Medicare has quietly drawn a line from healthcare policy to artificial intelligence, creating a payment path for the kind of patient support that often happens long after a clinic visit ends.

The change centers on ACCESS, a new payment model that addresses a longstanding gap in the system: Medicare has not had a clear way to pay for an AI agent or similar tool that monitors a patient between visits, checks in by phone, helps coordinate a housing referral, or nudges someone to pick up medication. That gap has limited adoption of tools that promise to manage risk outside the exam room, even as startups and health systems invest heavily in them.

ACCESS matters because it turns a technical possibility into a reimbursable service — and in healthcare, payment often decides what scales.

The significance reaches beyond billing. Reports indicate the model could give healthcare organizations a reason to deploy AI where it may have the most practical value: routine follow-up, coordination, and continuity of care. Those tasks rarely generate headlines, but they shape whether patients stay on treatment, avoid preventable crises, and get connected to services that affect health outcomes. Until now, many of those activities sat in a financial gray zone.

Key Facts

  • ACCESS creates a Medicare payment mechanism for care support delivered between visits.
  • The model could cover functions such as monitoring, check-ins, medication follow-up, and referral coordination.
  • Medicare previously lacked a clear way to reimburse an AI agent for this kind of work.
  • The policy shift may accelerate adoption of healthcare AI in operational, patient-facing settings.

That helps explain why the development could land with unusual force. Much of the tech world tends to focus on model performance, consumer apps, or hospital workflow software.
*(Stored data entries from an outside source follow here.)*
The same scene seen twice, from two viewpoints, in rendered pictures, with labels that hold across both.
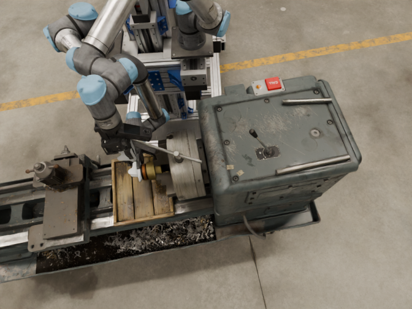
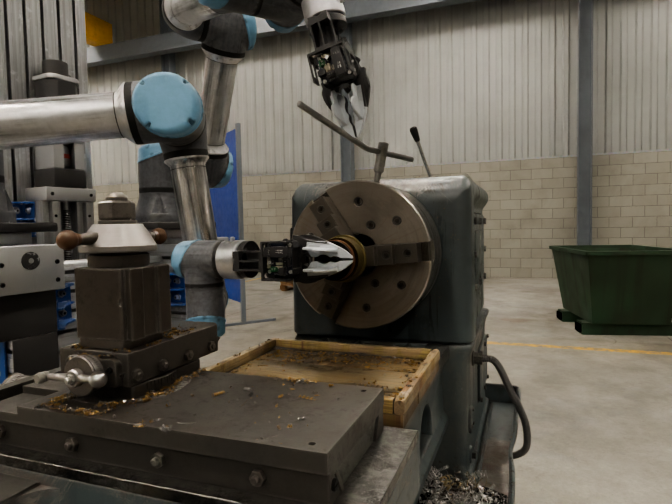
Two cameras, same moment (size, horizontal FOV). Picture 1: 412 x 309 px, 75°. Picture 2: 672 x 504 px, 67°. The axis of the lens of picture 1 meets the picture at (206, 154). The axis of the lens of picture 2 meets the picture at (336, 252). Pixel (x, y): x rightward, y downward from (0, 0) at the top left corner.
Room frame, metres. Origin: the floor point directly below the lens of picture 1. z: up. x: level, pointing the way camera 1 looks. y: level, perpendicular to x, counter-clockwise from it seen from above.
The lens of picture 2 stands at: (0.08, 1.14, 1.14)
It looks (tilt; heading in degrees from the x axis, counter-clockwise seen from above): 3 degrees down; 294
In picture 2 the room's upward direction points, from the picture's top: 1 degrees counter-clockwise
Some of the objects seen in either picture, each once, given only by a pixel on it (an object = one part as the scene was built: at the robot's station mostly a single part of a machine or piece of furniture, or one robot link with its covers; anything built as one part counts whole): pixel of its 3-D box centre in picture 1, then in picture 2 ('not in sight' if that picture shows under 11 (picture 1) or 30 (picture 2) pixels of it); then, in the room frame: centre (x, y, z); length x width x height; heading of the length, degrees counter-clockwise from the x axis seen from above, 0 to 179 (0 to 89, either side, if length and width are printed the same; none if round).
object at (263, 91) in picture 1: (267, 89); not in sight; (0.72, -0.31, 1.23); 0.13 x 0.08 x 0.05; 93
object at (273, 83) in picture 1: (273, 84); not in sight; (0.73, -0.33, 1.26); 0.06 x 0.06 x 0.02; 3
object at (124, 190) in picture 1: (141, 186); (323, 373); (0.46, 0.35, 0.89); 0.36 x 0.30 x 0.04; 3
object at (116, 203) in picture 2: (37, 166); (117, 207); (0.52, 0.74, 1.17); 0.04 x 0.04 x 0.03
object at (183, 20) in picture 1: (189, 13); (161, 165); (1.15, -0.01, 1.33); 0.13 x 0.12 x 0.14; 56
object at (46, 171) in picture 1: (41, 168); (118, 237); (0.52, 0.74, 1.13); 0.08 x 0.08 x 0.03
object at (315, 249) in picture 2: (134, 171); (324, 251); (0.47, 0.33, 1.10); 0.09 x 0.06 x 0.03; 2
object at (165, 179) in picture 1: (170, 186); (396, 253); (0.38, 0.17, 1.09); 0.12 x 0.11 x 0.05; 3
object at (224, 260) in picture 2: not in sight; (236, 257); (0.65, 0.33, 1.09); 0.08 x 0.05 x 0.08; 92
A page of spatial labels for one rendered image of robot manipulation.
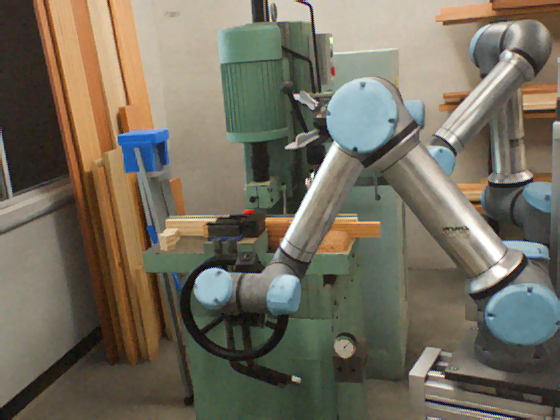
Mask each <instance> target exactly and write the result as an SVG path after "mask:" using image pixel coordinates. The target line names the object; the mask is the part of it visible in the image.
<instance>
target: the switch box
mask: <svg viewBox="0 0 560 420"><path fill-rule="evenodd" d="M330 37H332V33H316V42H317V50H318V59H319V67H320V74H319V76H320V84H321V86H322V85H330V84H332V83H335V76H333V75H332V72H331V69H332V67H333V66H334V54H333V57H331V56H330V50H332V51H333V42H332V44H330ZM308 40H309V55H310V60H311V63H312V67H313V74H314V81H315V86H318V81H317V73H316V64H315V56H314V48H313V39H312V34H309V35H308ZM332 40H333V37H332ZM330 45H331V47H332V48H330ZM331 58H332V62H331V61H330V59H331ZM332 77H333V80H332Z"/></svg>
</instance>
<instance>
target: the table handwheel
mask: <svg viewBox="0 0 560 420"><path fill-rule="evenodd" d="M237 258H238V255H233V254H223V255H217V256H214V257H208V258H206V259H205V260H203V261H201V262H200V263H199V264H198V265H197V266H195V267H194V268H193V269H192V270H191V271H190V273H189V274H188V275H187V277H186V278H185V280H184V282H183V284H182V286H181V294H180V310H181V318H182V321H183V322H184V325H185V327H186V329H187V331H189V334H190V336H191V337H192V338H193V339H194V340H195V341H196V342H197V344H198V345H199V346H200V347H203V348H204V349H205V350H206V351H207V352H209V353H210V354H212V355H215V356H217V357H220V358H222V359H225V360H229V361H236V362H245V361H251V360H254V359H257V358H260V357H262V356H263V355H267V354H268V353H270V352H271V350H273V349H274V348H275V347H276V346H278V344H279V342H280V340H281V339H282V338H283V336H284V334H285V332H286V330H287V323H288V316H289V314H280V315H278V320H277V323H274V322H270V321H268V320H266V322H265V325H264V326H266V327H268V328H270V329H272V330H274V331H273V332H272V334H271V337H270V338H268V339H267V340H266V341H265V342H264V343H262V345H260V346H256V347H254V348H252V349H248V350H232V349H228V348H225V347H221V346H219V345H217V344H215V343H214V342H213V341H212V340H210V339H209V338H207V337H206V336H205V333H206V332H208V331H209V330H211V329H213V328H214V326H216V325H217V324H219V323H220V322H222V321H223V320H225V321H226V314H223V313H222V312H220V315H218V316H217V317H216V318H215V319H214V320H213V321H212V322H209V323H208V324H207V325H205V327H204V328H202V329H201V330H199V328H198V327H197V323H196V322H195V320H194V318H193V315H192V312H191V307H190V296H191V292H192V289H193V287H194V285H195V282H196V280H197V278H198V275H199V274H200V273H203V272H204V271H206V270H207V269H211V268H214V267H217V266H221V268H222V270H224V271H226V272H227V273H229V270H228V265H236V261H237ZM265 268H266V267H265V266H263V265H261V264H260V263H259V264H258V267H257V271H256V273H263V270H264V269H265Z"/></svg>
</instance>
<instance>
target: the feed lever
mask: <svg viewBox="0 0 560 420"><path fill-rule="evenodd" d="M294 88H295V87H294V84H293V82H292V81H290V80H284V81H283V82H282V83H281V85H280V89H281V91H282V92H283V93H284V94H287V96H288V97H289V99H290V102H291V104H292V105H293V107H294V110H295V114H296V116H297V118H298V120H299V122H300V124H301V126H302V128H303V132H304V133H308V132H309V130H308V128H307V126H306V124H305V122H304V120H303V115H302V113H301V111H300V109H299V107H298V105H297V103H296V101H295V97H294V94H293V90H294ZM306 158H307V162H308V163H309V164H322V163H323V162H324V160H325V158H326V148H325V146H324V145H319V146H311V147H307V150H306Z"/></svg>
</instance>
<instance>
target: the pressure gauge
mask: <svg viewBox="0 0 560 420"><path fill-rule="evenodd" d="M346 345H347V346H346ZM345 346H346V347H345ZM344 347H345V348H344ZM356 347H357V340H356V339H355V337H354V336H353V335H352V334H351V333H348V332H343V333H340V334H338V335H337V336H336V339H335V341H334V343H333V349H334V351H335V353H336V355H338V356H340V357H343V358H344V360H345V361H349V360H350V357H351V356H352V355H354V354H355V352H356Z"/></svg>
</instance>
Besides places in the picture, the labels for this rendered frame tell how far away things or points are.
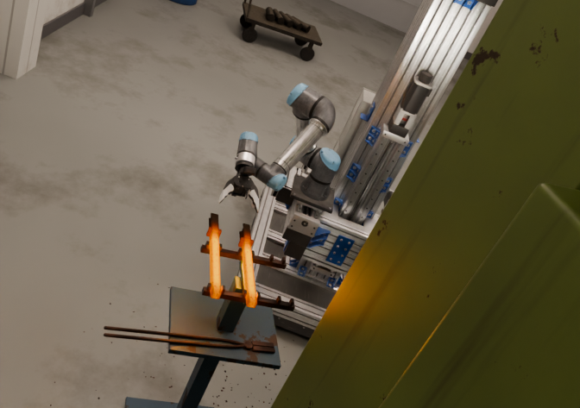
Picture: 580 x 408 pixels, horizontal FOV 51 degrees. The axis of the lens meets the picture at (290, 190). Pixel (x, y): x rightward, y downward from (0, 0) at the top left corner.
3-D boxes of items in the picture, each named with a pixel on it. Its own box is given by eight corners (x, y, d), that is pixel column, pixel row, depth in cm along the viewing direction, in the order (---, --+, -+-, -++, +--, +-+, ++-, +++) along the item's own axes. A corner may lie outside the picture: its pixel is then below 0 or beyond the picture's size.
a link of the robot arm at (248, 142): (259, 143, 253) (259, 130, 245) (255, 165, 247) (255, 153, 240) (240, 141, 253) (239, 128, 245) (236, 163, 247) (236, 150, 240)
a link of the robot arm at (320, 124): (346, 121, 270) (276, 197, 252) (326, 108, 273) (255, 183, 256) (349, 105, 260) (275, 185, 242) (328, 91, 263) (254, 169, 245)
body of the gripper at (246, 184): (246, 201, 239) (250, 175, 246) (252, 190, 232) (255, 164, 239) (227, 196, 237) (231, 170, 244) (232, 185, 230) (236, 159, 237)
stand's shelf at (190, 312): (169, 290, 228) (171, 285, 227) (269, 308, 241) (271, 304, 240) (167, 353, 204) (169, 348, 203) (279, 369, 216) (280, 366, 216)
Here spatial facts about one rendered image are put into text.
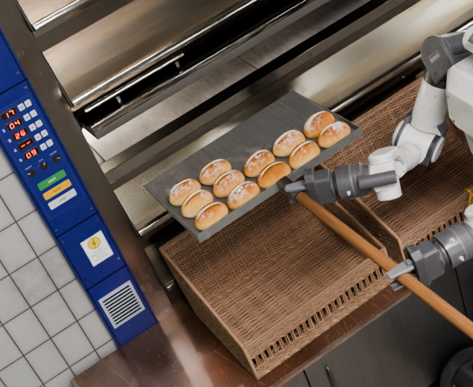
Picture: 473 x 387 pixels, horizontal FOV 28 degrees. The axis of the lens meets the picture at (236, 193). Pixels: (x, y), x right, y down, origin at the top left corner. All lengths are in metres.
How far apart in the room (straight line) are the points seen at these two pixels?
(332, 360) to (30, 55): 1.30
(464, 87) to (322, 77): 0.90
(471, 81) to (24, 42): 1.20
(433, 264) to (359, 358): 0.96
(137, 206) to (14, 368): 0.66
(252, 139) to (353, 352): 0.77
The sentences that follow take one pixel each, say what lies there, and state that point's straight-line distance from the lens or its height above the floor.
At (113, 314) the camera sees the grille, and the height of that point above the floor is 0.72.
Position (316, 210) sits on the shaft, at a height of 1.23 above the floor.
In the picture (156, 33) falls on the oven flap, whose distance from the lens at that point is 2.86.
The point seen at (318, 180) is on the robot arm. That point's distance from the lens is 2.49.
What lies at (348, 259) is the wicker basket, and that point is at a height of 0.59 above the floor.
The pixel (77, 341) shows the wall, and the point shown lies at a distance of 3.25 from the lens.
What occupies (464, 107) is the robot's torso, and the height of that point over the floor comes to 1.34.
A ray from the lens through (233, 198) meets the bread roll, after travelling 2.56.
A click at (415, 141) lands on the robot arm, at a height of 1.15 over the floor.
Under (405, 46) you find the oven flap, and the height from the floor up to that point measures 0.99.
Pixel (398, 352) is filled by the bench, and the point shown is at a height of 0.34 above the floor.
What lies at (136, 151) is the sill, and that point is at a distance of 3.00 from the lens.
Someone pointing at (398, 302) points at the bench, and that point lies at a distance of 3.10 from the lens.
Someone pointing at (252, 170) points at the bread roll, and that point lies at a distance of 2.65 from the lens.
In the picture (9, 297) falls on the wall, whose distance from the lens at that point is 3.07.
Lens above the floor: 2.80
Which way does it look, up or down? 37 degrees down
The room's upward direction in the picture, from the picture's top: 22 degrees counter-clockwise
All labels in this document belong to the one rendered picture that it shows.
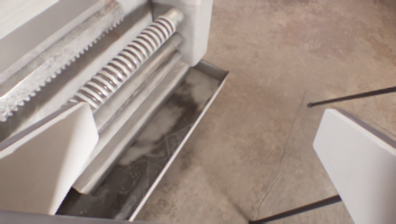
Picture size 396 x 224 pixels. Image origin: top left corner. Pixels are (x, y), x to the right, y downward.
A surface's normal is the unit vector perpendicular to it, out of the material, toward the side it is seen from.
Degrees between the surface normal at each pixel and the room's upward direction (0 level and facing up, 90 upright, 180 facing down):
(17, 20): 36
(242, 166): 0
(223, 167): 0
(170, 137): 0
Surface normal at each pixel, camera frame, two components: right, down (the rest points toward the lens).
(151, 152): 0.06, -0.47
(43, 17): 0.86, 0.47
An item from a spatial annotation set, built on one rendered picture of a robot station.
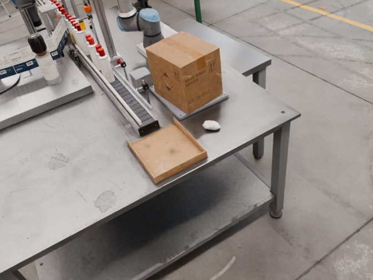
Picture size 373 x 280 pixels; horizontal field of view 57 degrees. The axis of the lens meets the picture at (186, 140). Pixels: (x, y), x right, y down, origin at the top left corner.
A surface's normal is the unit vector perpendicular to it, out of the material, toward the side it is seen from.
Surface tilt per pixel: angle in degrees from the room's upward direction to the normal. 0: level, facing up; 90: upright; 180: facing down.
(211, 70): 90
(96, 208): 0
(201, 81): 90
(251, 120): 0
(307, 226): 0
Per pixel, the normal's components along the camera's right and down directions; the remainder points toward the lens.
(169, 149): -0.13, -0.74
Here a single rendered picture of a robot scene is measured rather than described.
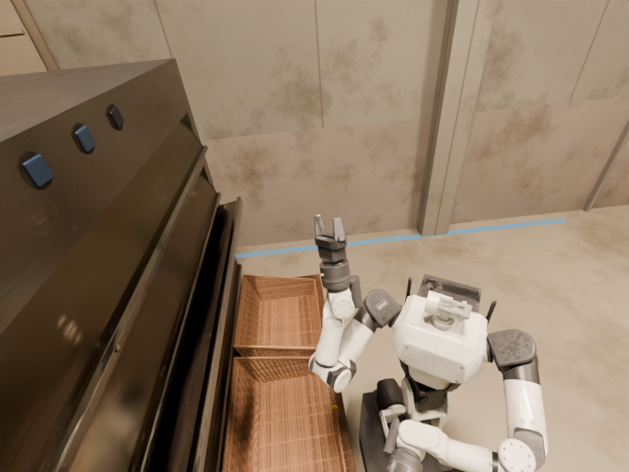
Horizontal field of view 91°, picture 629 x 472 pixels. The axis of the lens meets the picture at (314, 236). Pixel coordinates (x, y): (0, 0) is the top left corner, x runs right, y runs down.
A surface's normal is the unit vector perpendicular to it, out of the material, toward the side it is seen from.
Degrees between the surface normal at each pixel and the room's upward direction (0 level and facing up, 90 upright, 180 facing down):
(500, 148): 90
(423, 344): 45
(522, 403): 24
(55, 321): 70
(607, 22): 90
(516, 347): 30
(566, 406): 0
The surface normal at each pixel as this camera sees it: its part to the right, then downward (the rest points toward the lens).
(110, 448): 0.90, -0.40
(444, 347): -0.39, -0.17
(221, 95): 0.07, 0.59
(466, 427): -0.08, -0.80
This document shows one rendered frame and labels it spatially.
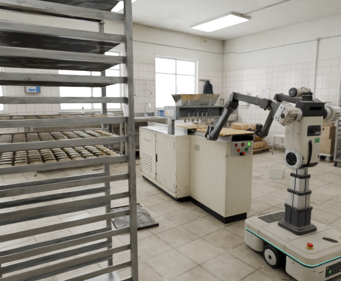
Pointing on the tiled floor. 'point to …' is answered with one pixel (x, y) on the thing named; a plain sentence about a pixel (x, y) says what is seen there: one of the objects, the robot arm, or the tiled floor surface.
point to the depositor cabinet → (166, 161)
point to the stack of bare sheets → (142, 218)
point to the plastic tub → (276, 172)
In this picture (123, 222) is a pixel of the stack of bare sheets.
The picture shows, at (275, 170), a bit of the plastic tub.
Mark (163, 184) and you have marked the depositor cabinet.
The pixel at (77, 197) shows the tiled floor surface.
Medicare reimbursement operates on a different layer of power. When the government defines what it will pay for, entrepreneurs, providers, and investors often reorganize around that signal. Sources suggest many outside healthcare still underestimate how quickly that can change product strategy.

What comes next will depend on how providers interpret the model, how regulators oversee its use, and whether AI tools can prove they improve care without adding confusion or waste. But the direction looks clear: if Medicare starts paying for between-visit support, companies building AI for healthcare may stop chasing novelty and start building for the unglamorous work that keeps patients connected to care.